St. Pete Beach, June 2005

St. Pete Beach, June 2005

Ten years ago, I moved across the country to California. I had a newly minted degree in creative writing, less than $1000 in my bank account, and no reason to stay in Florida. Even so, I left a lot of things behind: an ocean that lit up at night along the edges of the waves; the restaurant where I learned how to wait tables and accept compliments; the woman who gave me my wings. I didn’t mind. I felt that I was moving toward something.

Between San Francisco and Monterey, May 2010

Between San Francisco and Monterey, May 2010

Five years ago, I moved across the country to New York. I had a newly minted JD, an offer at a big law firm, and a large pile of student loans. New York wasn’t my first choice, but it was a new job in a new city, and I’ve always been excited by new things. I left a lot behind: the farmer’s market with fresh, off -the-tree-that-morning peaches; the moody, untameable Pacific Ocean; family, and friends that were like family.  I minded this time.
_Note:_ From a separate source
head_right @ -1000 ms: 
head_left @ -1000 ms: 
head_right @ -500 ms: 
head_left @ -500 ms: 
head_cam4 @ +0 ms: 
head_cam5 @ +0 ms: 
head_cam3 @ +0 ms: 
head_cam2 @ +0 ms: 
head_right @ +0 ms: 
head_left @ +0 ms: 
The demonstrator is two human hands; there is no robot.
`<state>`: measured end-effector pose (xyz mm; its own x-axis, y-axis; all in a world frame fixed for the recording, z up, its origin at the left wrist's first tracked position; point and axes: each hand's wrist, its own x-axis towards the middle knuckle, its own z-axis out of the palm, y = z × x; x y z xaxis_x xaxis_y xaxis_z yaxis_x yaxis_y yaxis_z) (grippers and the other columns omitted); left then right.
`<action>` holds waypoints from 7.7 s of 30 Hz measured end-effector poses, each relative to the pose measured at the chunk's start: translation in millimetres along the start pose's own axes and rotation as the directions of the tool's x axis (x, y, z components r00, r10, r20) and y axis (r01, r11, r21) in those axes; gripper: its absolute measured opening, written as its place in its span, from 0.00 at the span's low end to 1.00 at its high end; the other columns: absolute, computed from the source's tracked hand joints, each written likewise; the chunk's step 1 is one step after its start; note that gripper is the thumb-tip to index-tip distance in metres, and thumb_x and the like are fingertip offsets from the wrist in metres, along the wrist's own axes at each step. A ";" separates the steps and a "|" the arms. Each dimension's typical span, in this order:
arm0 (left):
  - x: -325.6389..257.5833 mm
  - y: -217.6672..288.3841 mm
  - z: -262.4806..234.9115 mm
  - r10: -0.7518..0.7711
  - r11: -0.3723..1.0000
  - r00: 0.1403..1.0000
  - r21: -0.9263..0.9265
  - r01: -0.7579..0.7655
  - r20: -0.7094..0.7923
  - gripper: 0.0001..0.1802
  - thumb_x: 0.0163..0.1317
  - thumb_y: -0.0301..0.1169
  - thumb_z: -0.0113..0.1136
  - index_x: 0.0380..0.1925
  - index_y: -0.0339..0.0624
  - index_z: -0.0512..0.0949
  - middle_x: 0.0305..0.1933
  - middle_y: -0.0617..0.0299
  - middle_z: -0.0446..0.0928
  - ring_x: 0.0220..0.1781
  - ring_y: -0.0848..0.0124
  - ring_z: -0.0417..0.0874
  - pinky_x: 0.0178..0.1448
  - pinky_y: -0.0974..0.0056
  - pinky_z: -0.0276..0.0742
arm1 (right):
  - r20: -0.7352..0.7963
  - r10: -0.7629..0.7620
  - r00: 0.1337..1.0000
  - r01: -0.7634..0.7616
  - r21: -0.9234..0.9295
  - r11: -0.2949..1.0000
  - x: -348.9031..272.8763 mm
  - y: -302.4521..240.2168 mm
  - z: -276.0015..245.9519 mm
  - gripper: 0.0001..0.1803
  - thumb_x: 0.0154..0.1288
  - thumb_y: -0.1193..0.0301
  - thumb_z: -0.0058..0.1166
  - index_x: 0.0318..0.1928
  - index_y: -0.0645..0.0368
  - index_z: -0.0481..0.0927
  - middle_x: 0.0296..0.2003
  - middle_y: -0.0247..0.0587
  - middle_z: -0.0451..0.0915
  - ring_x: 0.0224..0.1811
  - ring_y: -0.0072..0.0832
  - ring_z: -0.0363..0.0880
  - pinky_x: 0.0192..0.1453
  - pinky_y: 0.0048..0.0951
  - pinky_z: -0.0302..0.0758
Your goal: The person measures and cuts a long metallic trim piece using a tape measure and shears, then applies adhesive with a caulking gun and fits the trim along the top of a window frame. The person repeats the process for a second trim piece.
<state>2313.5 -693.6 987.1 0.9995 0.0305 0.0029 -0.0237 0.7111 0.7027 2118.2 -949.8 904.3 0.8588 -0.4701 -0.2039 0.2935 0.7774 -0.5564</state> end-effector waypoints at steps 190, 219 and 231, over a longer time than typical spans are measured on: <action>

This spring, we are moving again, back to California, back home.  I don’t have a job yet.  I should be terrified that I don’t have everything lined up, but I’m not.  I’m exhilarated.  For the past ten years, I’ve done what was expected of me.  College, law school, East Coast job, husband, house, child.  Check.  It hasn’t made me happy.

I’ve written here before about the impossibility of “having it all” and the need to decide instead to have it right.  For me, that means more time with my husband and my daughter.  It means letting go of what’s “expected” and doing what works.  It means time to write.  It means living somewhere that makes us happy, somewhere we have a support network of friends and family who love us.  It means going home.

And because it wouldn’t be New Year’s without a wish, here is my wish for you in the coming year:

Find the time for the people and the things that make you happy, and if you can’t find it, make it.  Do things for yourself, because you want to.  Ignore the people who tell you you’re doing it wrong.  Hug someone.  Smile at a baby.  And, as always, love and be kind to each other.